_What is needed:_ Which lines hold the word "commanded"? Copy each of them from the material.

_Dataset extract:_
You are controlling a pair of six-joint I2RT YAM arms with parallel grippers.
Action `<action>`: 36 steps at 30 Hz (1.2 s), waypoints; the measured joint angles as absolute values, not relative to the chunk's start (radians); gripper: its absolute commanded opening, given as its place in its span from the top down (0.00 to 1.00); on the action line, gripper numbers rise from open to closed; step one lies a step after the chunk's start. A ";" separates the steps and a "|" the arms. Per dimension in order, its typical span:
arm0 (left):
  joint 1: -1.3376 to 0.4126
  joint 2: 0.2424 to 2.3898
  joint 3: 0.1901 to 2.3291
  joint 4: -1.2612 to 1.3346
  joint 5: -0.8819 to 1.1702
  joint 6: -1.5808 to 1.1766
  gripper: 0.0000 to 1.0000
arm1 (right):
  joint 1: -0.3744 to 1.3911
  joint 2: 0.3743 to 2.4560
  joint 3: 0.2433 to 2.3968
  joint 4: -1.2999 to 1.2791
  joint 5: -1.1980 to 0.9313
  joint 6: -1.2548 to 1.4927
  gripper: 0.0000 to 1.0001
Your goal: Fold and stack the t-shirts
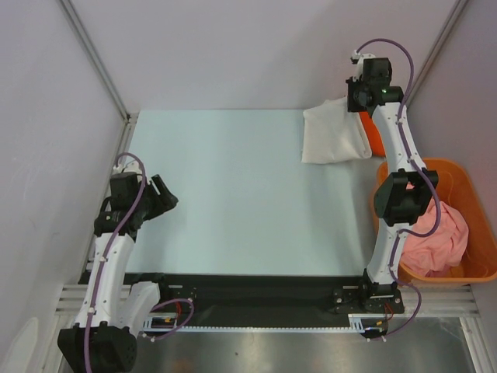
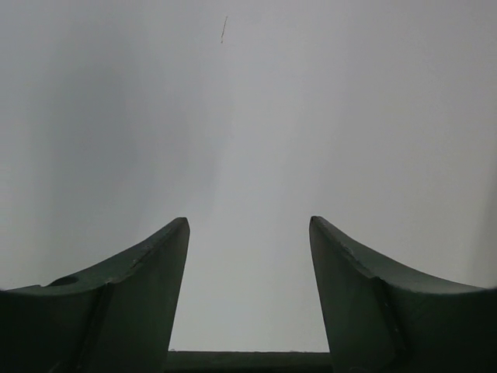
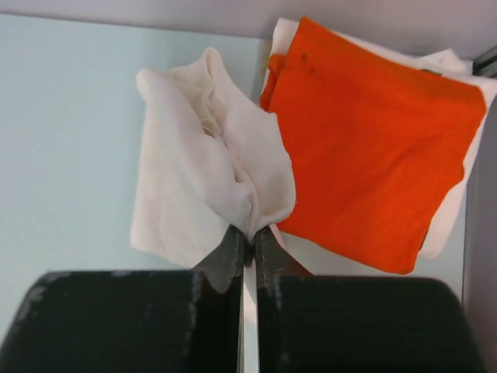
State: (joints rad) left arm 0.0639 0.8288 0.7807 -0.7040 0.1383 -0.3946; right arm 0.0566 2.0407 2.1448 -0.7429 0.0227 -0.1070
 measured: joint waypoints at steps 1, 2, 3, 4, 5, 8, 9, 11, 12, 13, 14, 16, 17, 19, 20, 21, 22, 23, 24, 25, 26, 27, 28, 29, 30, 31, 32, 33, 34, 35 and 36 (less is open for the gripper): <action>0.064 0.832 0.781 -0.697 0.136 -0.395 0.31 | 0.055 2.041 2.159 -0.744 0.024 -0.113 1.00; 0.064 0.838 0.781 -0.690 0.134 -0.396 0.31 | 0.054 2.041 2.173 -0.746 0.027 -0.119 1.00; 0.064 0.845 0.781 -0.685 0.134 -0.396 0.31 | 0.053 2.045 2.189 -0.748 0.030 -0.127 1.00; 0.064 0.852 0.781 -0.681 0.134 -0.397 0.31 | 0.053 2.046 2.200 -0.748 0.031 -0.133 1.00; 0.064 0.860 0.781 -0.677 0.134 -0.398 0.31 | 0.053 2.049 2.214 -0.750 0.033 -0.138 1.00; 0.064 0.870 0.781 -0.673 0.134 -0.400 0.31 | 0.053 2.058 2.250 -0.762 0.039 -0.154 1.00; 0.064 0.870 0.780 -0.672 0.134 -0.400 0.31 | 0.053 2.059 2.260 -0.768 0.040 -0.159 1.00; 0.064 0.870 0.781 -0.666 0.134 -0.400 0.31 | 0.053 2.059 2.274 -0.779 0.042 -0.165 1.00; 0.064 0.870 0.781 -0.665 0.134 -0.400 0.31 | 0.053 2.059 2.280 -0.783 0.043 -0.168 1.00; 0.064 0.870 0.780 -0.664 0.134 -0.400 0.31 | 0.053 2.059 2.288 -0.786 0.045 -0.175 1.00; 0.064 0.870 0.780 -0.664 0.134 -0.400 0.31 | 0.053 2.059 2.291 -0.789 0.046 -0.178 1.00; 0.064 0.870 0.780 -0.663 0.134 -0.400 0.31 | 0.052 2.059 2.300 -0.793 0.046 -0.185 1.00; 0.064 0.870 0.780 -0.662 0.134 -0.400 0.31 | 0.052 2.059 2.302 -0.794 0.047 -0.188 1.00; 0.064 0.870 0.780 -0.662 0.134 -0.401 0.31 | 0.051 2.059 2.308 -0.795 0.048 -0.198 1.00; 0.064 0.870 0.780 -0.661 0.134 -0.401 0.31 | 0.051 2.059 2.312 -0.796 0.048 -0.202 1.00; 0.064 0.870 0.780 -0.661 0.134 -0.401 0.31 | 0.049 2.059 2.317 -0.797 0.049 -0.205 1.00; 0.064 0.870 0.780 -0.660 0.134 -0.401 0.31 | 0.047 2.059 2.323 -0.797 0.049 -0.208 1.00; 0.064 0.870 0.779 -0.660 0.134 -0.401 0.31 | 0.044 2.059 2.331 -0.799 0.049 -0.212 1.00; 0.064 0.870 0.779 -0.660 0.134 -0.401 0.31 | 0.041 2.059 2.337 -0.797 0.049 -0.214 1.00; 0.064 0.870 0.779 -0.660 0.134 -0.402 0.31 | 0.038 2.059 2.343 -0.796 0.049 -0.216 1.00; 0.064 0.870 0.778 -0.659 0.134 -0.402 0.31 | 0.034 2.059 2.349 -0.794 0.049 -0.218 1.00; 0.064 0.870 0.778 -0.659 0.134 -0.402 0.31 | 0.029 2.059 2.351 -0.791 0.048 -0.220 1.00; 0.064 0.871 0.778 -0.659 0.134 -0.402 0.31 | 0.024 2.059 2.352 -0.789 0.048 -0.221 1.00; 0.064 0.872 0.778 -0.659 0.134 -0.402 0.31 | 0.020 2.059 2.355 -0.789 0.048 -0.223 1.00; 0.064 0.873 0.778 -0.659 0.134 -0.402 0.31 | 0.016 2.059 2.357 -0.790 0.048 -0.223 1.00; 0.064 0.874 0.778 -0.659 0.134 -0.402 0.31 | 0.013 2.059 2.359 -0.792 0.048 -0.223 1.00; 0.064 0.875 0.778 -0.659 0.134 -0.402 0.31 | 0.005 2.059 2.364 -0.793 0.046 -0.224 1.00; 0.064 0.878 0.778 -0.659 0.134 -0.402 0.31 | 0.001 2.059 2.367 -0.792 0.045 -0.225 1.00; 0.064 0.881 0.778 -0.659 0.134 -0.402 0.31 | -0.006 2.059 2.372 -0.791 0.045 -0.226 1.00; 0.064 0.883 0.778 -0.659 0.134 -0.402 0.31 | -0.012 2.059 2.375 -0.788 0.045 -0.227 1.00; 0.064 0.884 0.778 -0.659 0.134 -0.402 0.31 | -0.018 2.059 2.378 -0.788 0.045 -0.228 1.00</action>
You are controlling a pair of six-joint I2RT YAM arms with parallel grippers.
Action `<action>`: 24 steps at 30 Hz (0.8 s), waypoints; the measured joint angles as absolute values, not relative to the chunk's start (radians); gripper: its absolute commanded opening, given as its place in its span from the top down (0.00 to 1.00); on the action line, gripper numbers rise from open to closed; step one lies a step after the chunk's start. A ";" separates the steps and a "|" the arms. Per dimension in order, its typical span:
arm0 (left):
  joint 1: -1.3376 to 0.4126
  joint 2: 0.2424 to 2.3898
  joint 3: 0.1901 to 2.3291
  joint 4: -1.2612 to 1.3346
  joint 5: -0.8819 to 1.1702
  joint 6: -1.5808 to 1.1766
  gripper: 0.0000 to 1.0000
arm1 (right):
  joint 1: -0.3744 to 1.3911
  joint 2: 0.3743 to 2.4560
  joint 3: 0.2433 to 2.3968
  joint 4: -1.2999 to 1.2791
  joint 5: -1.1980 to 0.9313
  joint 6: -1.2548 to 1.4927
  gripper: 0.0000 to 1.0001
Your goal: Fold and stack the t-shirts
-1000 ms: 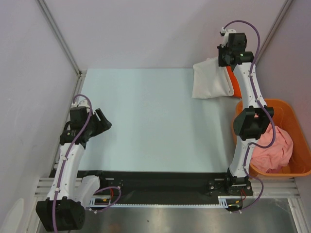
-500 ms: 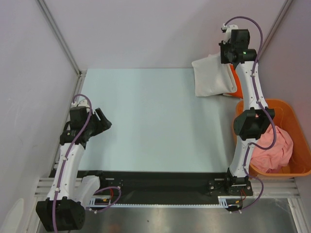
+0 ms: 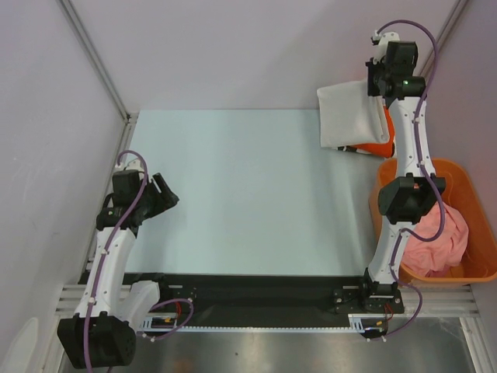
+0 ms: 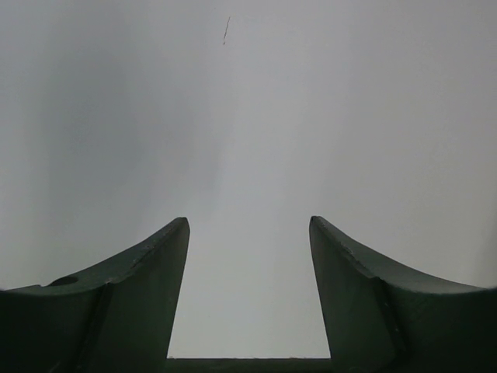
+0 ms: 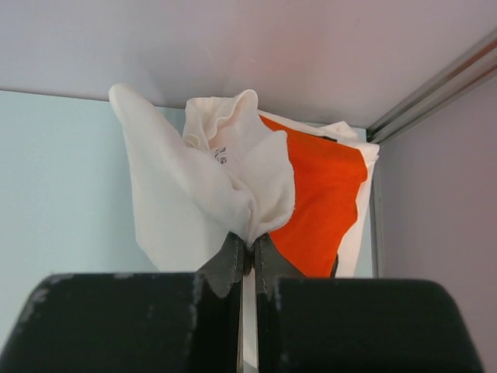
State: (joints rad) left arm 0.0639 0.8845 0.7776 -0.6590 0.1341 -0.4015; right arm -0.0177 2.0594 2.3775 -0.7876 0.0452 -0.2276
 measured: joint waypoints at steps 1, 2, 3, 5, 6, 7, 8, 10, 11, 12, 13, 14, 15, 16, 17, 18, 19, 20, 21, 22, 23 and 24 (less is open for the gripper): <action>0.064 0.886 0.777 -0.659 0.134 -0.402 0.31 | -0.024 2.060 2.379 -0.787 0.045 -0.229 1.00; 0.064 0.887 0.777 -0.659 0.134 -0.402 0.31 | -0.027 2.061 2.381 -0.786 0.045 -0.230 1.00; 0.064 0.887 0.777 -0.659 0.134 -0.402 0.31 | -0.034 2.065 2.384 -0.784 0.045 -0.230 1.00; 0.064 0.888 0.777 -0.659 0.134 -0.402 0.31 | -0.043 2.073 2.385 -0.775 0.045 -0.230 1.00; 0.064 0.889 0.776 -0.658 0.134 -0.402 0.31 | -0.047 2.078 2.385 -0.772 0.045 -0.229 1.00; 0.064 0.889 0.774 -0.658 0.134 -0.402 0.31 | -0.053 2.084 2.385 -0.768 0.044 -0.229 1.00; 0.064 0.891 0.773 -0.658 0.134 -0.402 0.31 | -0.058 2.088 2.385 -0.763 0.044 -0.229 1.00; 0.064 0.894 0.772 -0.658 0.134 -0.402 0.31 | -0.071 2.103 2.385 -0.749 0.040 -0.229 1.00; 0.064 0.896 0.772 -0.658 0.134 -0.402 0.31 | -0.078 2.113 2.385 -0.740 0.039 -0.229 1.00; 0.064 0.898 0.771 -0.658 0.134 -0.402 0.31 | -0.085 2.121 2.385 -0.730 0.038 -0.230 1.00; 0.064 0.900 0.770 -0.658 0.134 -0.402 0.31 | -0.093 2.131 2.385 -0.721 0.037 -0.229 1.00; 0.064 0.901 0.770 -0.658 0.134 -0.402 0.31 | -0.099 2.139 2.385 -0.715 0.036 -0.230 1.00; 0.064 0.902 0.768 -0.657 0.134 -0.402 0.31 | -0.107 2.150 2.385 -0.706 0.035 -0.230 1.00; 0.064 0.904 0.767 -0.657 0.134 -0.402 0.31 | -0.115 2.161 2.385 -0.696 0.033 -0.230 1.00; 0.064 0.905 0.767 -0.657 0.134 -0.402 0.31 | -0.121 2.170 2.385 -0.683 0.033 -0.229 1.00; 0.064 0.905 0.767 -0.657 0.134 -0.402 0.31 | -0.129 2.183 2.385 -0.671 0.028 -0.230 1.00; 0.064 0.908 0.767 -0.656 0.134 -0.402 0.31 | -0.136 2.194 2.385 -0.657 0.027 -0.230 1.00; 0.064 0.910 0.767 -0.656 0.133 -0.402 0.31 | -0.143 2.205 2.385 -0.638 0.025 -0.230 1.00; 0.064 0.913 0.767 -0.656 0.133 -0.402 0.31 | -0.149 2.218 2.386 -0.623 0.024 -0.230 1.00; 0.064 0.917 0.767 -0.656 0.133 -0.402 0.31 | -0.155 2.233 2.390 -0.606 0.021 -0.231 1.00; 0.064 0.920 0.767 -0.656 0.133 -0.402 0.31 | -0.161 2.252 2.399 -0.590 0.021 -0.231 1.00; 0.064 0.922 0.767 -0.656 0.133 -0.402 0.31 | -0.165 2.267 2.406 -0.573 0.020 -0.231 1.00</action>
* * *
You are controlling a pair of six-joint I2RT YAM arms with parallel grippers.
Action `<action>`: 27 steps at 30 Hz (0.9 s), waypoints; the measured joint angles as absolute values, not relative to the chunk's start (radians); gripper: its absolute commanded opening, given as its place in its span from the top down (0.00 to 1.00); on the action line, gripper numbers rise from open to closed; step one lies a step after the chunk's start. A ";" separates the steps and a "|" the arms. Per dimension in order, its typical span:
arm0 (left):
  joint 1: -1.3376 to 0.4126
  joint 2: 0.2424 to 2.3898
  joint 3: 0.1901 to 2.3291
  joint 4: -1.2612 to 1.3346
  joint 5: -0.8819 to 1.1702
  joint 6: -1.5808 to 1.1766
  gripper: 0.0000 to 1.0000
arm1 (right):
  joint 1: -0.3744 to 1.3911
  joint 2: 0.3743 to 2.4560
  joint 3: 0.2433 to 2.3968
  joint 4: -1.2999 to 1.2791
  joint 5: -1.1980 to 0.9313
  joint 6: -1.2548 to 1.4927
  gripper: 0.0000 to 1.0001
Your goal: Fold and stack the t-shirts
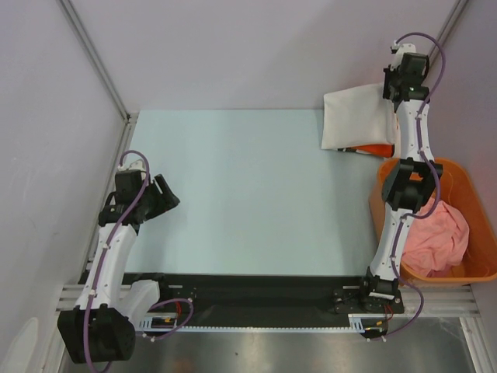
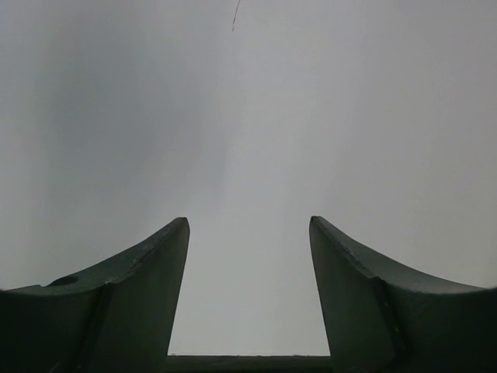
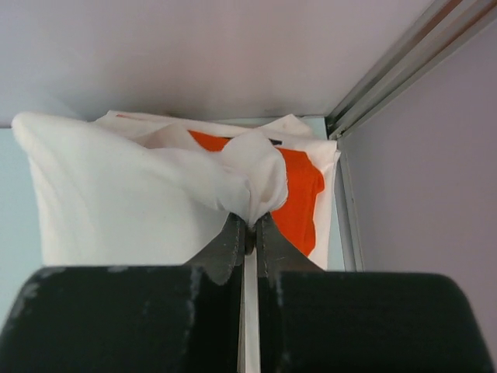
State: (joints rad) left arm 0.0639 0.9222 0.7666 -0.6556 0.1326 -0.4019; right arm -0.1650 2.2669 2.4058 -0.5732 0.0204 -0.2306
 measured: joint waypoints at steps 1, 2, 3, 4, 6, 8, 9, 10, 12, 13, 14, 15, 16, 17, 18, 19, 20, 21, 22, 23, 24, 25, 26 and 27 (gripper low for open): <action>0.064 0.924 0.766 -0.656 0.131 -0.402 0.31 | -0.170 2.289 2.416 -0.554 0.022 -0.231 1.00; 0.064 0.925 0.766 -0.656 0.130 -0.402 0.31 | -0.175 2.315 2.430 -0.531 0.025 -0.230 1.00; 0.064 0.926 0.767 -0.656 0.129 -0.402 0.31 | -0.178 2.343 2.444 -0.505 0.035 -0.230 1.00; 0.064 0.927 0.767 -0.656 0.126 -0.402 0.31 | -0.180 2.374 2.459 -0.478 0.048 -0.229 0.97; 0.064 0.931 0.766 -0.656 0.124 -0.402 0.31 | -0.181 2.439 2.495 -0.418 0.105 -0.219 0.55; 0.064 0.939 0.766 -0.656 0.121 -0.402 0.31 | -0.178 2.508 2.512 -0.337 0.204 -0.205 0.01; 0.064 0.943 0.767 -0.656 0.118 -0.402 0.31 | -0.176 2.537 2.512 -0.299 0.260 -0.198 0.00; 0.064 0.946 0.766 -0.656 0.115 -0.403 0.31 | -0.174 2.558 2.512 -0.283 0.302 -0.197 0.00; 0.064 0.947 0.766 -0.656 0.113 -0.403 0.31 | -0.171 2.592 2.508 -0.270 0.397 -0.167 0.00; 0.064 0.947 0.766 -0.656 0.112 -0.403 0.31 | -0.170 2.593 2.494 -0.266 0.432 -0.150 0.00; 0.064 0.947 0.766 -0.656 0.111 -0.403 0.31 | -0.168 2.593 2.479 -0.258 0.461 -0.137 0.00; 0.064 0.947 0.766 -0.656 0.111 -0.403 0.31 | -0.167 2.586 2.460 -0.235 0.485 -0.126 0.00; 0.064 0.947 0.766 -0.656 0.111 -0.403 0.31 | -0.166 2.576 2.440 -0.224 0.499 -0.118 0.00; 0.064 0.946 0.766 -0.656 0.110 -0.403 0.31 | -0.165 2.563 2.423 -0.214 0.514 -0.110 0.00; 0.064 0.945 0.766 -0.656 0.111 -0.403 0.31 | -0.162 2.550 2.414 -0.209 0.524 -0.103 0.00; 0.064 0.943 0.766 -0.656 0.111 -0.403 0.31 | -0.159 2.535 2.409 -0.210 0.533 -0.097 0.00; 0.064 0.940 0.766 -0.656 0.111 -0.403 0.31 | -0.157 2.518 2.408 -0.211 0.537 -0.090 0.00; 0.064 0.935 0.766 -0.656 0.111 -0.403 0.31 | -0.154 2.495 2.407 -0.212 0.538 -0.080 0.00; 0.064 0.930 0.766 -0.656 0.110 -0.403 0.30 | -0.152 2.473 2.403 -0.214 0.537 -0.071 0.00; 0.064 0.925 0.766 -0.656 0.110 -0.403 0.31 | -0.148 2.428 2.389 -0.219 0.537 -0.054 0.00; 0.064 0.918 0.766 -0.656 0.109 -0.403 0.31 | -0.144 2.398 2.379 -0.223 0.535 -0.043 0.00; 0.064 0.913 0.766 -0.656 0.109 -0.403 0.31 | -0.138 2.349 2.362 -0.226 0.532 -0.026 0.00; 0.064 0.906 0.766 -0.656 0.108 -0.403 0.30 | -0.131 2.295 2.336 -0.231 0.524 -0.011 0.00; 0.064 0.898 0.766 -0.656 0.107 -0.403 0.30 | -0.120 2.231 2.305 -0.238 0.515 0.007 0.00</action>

_Exercise response:_
Action `<action>`: 36 steps at 30 Hz (1.2 s), waypoints; the measured joint angles as absolute values, not relative to the chunk's start (radians); gripper: its absolute commanded opening, given as its place in its span from the top down (0.00 to 1.00); on the action line, gripper numbers rise from open to closed; step one lies a step after the chunk's start. A ";" separates the steps and a "|" the arms. Per dimension in order, its typical span:
Action `<action>`: 24 steps at 30 Hz (0.8 s), waypoints; the measured joint angles as absolute values, not relative to the chunk's start (radians); gripper: its absolute commanded opening, given as its place in its span from the top down (0.00 to 1.00); on the action line, gripper numbers rise from open to closed; step one lies a step after the chunk's start. A ";" separates the steps and a "|" the arms. Per dimension in order, its typical span:
Action `<action>`: 27 steps at 30 Hz (0.9 s), waypoints; the measured joint angles as absolute values, not relative to the chunk's start (radians); gripper: its absolute commanded opening, given as its place in its span from the top down (0.00 to 1.00); on the action line, gripper numbers rise from open to closed; step one lies a step after the chunk's start. A ";" separates the steps and a "|" the arms. Per dimension in order, its typical span:

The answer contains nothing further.